Le Comité pour la protection des journalistes, une association à but non lucratif implantée à New York et ayant pour objet d’observer les abus contre la presse, a condamné l’expulsion d’Ukraine d’Anna Kourbatova, journaliste de la chaîne de télévision russe «Pervyi Kanal».

«Nous appelons les autorités ukrainiennes à permettre à Anna Kourbatova et aux autres journalistes russes de travailler sans avoir peur de se faire enlever, expulser et subir d’autres mesures punitives. L’Ukraine se trouve en état de guerre médiatique contre la Russie, mais la vengeance contre les reporters n’est pas le moyen qui permettra de la gagner», a déclaré Nina Ognianova, coordinatrice des programmes du Comité pour l’Europe et l’Asie centrale.

Elle a appelé Kiev à respecter la liberté de la presse.

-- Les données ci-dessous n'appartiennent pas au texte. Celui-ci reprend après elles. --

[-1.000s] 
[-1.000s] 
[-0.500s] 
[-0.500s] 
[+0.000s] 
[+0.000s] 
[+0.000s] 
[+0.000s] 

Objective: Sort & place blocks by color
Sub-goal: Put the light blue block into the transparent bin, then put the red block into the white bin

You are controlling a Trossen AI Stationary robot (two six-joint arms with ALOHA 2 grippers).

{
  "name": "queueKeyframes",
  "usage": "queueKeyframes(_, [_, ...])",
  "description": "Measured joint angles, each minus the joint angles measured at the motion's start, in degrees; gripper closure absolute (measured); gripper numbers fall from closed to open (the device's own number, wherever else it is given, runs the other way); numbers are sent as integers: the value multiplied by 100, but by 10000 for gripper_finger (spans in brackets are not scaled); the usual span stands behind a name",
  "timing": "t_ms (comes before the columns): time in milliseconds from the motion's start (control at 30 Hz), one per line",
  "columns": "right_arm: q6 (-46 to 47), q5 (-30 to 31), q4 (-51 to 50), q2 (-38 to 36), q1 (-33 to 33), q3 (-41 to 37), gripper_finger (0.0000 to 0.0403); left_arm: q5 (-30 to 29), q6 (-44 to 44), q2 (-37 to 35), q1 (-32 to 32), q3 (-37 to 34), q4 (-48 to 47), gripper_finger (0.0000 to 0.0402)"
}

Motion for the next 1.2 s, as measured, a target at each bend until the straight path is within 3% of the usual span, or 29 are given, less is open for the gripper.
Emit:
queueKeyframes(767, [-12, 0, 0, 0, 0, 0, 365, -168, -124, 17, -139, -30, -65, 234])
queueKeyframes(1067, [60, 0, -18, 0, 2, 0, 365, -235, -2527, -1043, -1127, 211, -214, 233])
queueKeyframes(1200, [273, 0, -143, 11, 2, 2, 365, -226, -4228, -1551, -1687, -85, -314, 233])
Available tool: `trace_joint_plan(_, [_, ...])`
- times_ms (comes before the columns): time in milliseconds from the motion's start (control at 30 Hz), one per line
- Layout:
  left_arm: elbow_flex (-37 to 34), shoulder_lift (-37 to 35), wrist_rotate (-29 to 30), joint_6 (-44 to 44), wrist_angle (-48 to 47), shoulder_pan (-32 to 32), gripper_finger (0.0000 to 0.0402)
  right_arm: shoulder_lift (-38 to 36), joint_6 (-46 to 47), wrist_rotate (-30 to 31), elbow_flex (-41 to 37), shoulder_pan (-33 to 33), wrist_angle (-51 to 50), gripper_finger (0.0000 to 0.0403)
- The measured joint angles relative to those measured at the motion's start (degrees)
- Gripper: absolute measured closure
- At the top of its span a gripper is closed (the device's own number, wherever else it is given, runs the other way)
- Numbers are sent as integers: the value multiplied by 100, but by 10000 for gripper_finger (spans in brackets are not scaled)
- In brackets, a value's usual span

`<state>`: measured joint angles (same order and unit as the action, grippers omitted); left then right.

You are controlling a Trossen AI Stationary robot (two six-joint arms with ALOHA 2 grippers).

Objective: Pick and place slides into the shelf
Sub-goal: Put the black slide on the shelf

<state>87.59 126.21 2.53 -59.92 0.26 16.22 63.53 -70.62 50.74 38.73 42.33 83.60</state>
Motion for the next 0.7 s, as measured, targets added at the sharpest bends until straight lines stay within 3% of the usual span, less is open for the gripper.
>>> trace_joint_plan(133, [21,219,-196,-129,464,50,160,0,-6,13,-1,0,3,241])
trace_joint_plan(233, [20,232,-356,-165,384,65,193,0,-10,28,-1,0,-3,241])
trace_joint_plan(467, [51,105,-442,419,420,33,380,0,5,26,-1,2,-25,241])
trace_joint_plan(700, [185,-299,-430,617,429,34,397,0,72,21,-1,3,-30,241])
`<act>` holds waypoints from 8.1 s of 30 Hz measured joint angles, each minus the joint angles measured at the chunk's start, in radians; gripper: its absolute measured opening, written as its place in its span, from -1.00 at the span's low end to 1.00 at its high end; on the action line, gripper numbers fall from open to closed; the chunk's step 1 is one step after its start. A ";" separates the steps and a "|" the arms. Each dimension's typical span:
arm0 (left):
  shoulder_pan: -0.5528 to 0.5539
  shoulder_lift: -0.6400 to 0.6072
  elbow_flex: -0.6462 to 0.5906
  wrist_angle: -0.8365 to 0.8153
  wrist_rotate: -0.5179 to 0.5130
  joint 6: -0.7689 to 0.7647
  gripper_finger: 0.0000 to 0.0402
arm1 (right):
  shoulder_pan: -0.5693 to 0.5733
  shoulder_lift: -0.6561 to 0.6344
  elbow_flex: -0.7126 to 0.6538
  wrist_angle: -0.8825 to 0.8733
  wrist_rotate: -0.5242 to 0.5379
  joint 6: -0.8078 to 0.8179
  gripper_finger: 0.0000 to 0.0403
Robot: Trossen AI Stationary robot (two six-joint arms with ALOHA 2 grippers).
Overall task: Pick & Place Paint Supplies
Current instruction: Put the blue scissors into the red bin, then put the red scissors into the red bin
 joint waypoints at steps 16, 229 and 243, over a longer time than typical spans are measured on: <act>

Le Comité a noté à ce propos que, plus tôt, le Service de sécurité d’Ukraine (SBU) avait interdit l’entrée du pays à deux journalistes indépendants espagnols.

Une source au sein du SBU a indiqué mercredi 30 août que la journaliste russe avait été arrêtée en raison d’un reportage jugé trop critique envers l’Ukraine et qu’elle sera expulsée du pays prochainement.